The Parents’ Association is extremely active in raising funds by Wine and Wisdom evenings, a Spring Draw and Boot Fair.

Sixth Form (Year 12) computer students made a trip to Calais to compare their hardware, software and literature.

Advanced level students of French spent four days in Paris. It is intended to make such visits a regular part of the course.

The cricket fixture list is more full than in recent summers: and there are athletic matches and golf championships in the summer term calendar.

The end of term summer Grand Ball is on Saturday 15th July from 7.00pm to 3.00am. Tickets are £19.50 per person and are available from the school.


Sports Day on Wednesday 28th was a whole day affair from 9.30am to 3.15pm.

A total reservation of 77 seats has been made to an Athletics meeting at Crystal Palace where many world champions were competing. There were several Inter-School athletics meetings during the term as well as cricket against traditional school opponents. The golf team competed in a championship at Tonbridge.

An art competition that attracted 572 entries from Kent schools offered four prizes, of which two were won by boys of this school.

The Combined Cadet Force members have been flying at Manston; and twelve took part in a 25 mile march: some cadets have been firing on the Hythe ranges.

A number of Year 7 and Year 8 boys entered the UK Mathematical Challenge that attracted 105,000 pupils from 1,400 schools. Nine of our boys obtained gold certificates, nineteen gained silver and thirteen gained bronze awards. The highest mark within this school was gained by Christopher Tutthill. In a similar competition in the previous term for boys aged 9 to 11, bronze certificates were won by 32 boys of this school, 20 gaining silver and 8 winning gold awards.

Jon Evett is taking part in a television programme for the BBC Lifeschool series concerned with education.
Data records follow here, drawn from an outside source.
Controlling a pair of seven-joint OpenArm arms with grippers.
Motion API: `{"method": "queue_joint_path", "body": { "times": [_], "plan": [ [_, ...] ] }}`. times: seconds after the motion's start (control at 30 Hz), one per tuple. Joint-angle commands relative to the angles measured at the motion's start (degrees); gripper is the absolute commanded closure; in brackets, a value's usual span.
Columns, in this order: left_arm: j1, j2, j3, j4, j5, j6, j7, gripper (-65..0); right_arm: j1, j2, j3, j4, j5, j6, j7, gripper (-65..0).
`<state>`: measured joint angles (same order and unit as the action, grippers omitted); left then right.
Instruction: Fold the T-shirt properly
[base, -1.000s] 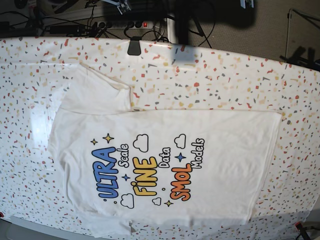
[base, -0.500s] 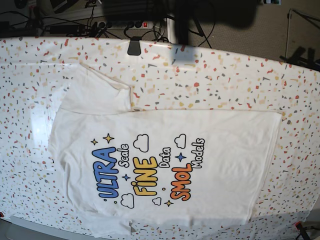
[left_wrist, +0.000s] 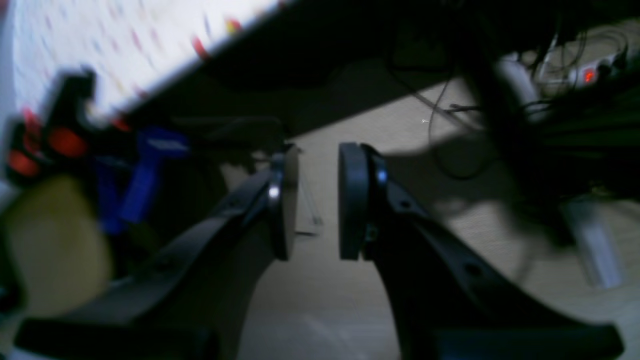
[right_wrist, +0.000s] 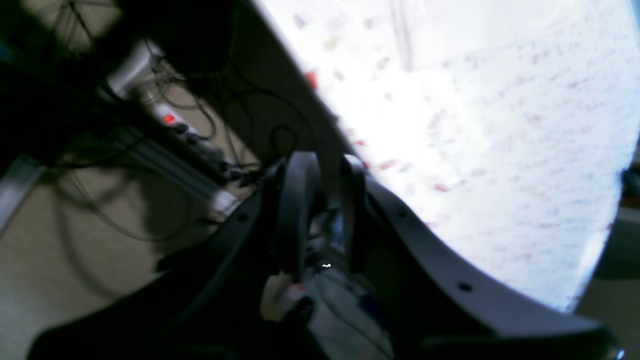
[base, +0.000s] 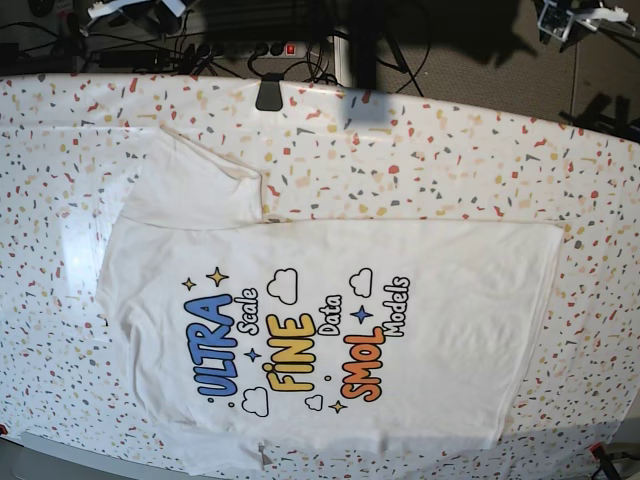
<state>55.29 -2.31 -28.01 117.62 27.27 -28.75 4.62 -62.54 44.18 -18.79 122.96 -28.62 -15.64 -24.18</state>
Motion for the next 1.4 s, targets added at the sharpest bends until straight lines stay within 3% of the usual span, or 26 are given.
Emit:
{"method": "queue_joint_path", "body": {
  "times": [0.0, 0.07, 0.23, 0.4, 0.5, 0.73, 0.87, 1.37],
  "plan": [
    [0.9, -1.99, -0.33, 1.9, -0.26, 0.35, -0.55, -13.7, -0.66, 0.96, 0.07, 2.58, -1.97, -1.36, 0.17, -12.6],
    [0.9, -6.03, -0.33, 3.19, -0.26, -0.72, -0.57, -14.8, -0.66, 1.77, 0.07, 4.79, -3.91, -1.36, -0.85, -12.6],
    [0.59, -17.09, -0.33, 3.93, -0.26, -1.51, -2.27, -26.2, -0.57, 2.32, 0.07, 7.17, -5.99, -1.36, -0.98, -12.6],
    [0.37, -26.56, -0.33, 3.93, -0.28, -1.46, -9.11, -26.7, 0.92, 2.29, 0.07, 7.17, -5.9, -1.38, -1.73, -12.6],
    [-2.6, -30.4, 1.03, 3.91, -0.33, -1.46, -9.31, -26.7, 3.19, 2.29, 0.07, 7.17, -5.9, -1.38, -3.98, -12.6],
    [-15.98, -32.94, 12.57, 3.65, -0.28, -1.46, 0.92, -26.7, 7.41, 2.29, 0.07, 7.15, -5.7, -1.4, -5.86, -12.6],
    [-22.43, -32.94, 18.75, -0.7, -0.26, 0.66, 0.94, -26.7, 8.11, 2.29, 0.07, 7.15, -5.7, -1.42, -5.88, -12.6],
    [-49.55, -31.54, 36.59, -31.78, 3.23, 2.43, 2.91, -26.7, 8.11, 2.12, 0.07, 7.15, -5.73, -1.51, -5.92, -12.6]
  ]
}}
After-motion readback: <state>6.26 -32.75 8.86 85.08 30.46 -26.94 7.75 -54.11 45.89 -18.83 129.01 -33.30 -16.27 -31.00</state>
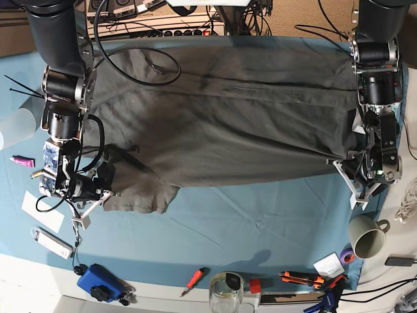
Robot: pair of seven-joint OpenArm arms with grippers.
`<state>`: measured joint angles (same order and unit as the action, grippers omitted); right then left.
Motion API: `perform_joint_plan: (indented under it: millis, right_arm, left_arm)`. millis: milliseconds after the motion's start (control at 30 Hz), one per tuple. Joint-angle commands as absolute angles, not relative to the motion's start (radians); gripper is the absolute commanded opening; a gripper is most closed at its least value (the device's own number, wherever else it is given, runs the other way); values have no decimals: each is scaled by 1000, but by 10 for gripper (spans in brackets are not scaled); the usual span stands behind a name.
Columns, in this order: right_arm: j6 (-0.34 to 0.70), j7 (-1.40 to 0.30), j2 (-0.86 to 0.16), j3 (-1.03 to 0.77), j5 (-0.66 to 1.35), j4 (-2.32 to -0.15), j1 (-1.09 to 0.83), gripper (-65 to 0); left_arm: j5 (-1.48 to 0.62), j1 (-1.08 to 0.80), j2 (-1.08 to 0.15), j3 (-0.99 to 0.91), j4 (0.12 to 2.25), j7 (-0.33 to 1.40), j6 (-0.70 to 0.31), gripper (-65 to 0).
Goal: Fold the T-shirt properly
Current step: 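Lift the hem with both grippers and carry it toward the shoulder fold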
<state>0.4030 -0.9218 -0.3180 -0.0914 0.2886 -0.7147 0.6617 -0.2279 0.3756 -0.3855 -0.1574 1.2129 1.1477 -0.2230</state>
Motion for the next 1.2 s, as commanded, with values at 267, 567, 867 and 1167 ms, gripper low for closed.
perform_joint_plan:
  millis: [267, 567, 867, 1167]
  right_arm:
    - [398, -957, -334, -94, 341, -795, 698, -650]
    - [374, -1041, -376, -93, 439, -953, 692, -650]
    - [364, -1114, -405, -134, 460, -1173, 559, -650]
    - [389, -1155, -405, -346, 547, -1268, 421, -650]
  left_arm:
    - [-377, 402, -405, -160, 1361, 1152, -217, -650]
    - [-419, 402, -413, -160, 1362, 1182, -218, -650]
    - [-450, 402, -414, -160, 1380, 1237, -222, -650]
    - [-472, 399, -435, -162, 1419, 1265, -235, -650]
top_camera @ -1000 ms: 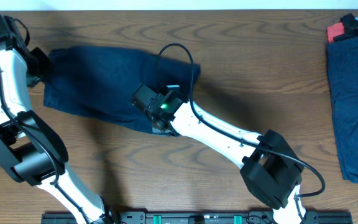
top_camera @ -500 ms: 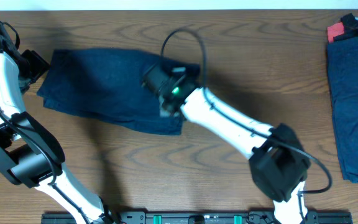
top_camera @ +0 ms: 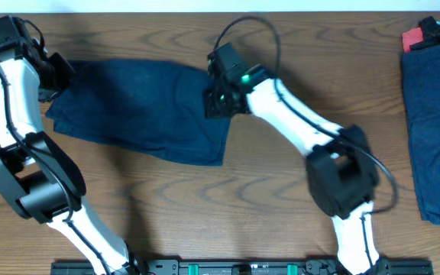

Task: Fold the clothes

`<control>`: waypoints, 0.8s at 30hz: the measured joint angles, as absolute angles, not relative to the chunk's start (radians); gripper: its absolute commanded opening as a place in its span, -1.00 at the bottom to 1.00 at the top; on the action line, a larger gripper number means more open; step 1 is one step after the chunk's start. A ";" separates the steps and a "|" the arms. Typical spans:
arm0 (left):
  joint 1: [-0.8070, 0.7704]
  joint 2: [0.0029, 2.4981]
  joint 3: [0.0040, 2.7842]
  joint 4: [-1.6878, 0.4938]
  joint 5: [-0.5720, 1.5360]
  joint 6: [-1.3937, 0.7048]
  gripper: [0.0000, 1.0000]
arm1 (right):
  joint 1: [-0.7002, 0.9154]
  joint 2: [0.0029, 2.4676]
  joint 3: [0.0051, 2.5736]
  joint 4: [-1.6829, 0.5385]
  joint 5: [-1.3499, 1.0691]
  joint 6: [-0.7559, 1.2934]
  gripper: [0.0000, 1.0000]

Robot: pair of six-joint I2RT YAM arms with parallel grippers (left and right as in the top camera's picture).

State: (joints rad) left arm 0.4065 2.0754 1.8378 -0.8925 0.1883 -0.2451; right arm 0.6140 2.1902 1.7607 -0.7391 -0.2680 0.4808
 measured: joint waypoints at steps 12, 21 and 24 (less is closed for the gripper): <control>0.410 2.241 1.838 -0.890 0.188 -0.233 -0.66 | 0.643 2.344 1.776 -0.724 -0.401 0.516 -0.98; 0.410 2.289 1.838 -0.908 0.189 -0.228 -0.21 | 0.629 2.357 1.827 -0.960 -0.369 0.604 -0.98; 0.410 2.289 1.838 -0.924 0.190 -0.228 -0.21 | 0.613 2.351 1.830 -1.029 -0.330 0.623 -0.98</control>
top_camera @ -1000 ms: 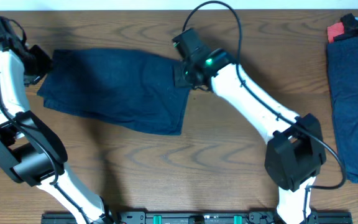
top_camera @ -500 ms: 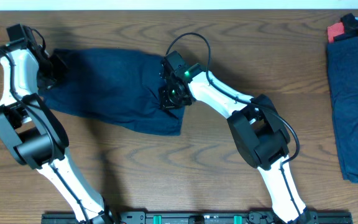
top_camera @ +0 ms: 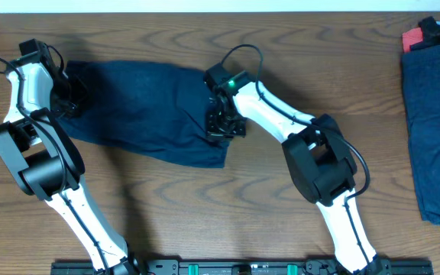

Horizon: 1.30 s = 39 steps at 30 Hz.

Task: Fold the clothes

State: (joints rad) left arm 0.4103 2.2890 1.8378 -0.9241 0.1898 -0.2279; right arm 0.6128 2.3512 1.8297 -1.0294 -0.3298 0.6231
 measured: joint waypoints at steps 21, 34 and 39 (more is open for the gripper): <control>0.409 2.202 1.838 -1.129 0.329 -0.265 -0.20 | 0.308 2.329 1.814 -1.256 -0.007 0.644 -0.97; 0.242 1.907 1.838 -1.168 0.381 -0.212 -0.20 | 0.131 2.090 1.762 -1.266 0.131 0.614 -0.97; 0.127 1.927 1.831 -1.210 0.368 -0.208 -0.35 | 0.171 2.011 1.767 -1.290 0.128 0.591 -0.97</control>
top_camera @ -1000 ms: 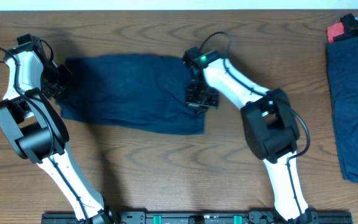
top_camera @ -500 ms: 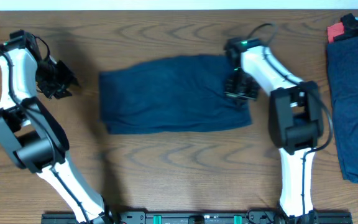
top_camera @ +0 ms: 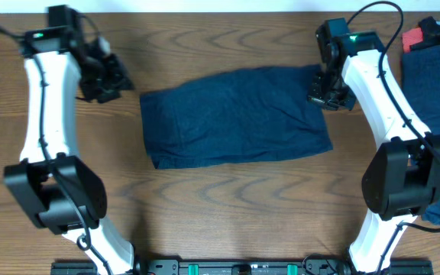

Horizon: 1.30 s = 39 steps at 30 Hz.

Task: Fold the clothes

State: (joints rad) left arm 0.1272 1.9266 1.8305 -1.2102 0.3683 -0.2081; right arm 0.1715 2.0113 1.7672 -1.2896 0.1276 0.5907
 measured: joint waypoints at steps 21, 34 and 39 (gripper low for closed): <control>0.031 1.942 1.309 -0.844 0.421 -0.205 -0.88 | 0.195 2.037 1.551 -0.945 -0.065 0.381 -0.85; 0.035 2.021 1.282 -0.752 0.448 -0.216 -0.88 | 0.165 2.048 1.371 -0.856 -0.085 0.403 -0.97; 0.049 2.040 1.295 -0.763 0.482 -0.221 -0.88 | 0.153 2.041 1.357 -0.862 -0.096 0.411 -0.97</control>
Filming took place during the half term holiday.

The school raised £500 for the Romanian Orphanage Trust: and the Parents Association continues its fund-raising efforts to help the school.

The usual Music for a Summer Evening will provide a very pleasing concert on 19th July at 7.30pm.

YOU MAY BE ABLE TO HELP. The school Honours Board needs information about Colleges attended in 1984 by A.T. Broan (Oxford) and N.P. Farrell (Oxford; in 1987 by D. Beard (Oxford) and I.G. Coaker (Cambridge; in 1989 by B. Luckhurst (Oxford), B. Mann (Cambridge) and L.M. Woodford (Cambridge). Please write to the school if you can supply information.


20th December, or thereabouts, is one of the three really happy days in the school boys’ year. So the music master had to call the meeting to order before he could play the organ and prepare for entrance of headmaster.

A lot of soccer has been played as team records show.

Teams Played Won Drawn Lost

Year 7 8 6 1 1
Year 8 6 2 2 2
Year 9 The speaker was scarcely audible, though I heard
the words “winning streak”
Year 10 9 6 0 3
Year 11 No statistics available
3rd XI 3 1 0 2
2nd XI 11 4 1 6
1st XI 17 15 0 2

The 1st XI have had an exceptionally good season, beginning with wins over the Old Pharosians and Harvey GS: and in the end winning the Kent Schools League.

There was reference to music and the award of Performing Arts ties.

A sixth form boy named Stevan Riley had gained a place at Wadham College, Oxford.

Staff Changes
Mr. Sewell had chosen to step down from his duties as head of Upper School. The warmth of applause was indicative of the respect and popularity that this master deserves.

Mr. Manners was leaving after teaching in the school since 1973. He was a scholarly historian who had also given magnificent service as Examinations Secretary, a job in which there must be no error.

Mr. Kelvin Carter came to us from Reading University in 1960. He had an exceptional academic record with enthusiasm for the many aspects of the Fine Arts. He had been a school governor, as had Mr. Manners. Mr. Carter had seen his four sons pass through the school, all now members, with father, of the Old Pharosians Association. Kelvin had been Head of Upper School and had managed the school’s public occasions with admirable skill.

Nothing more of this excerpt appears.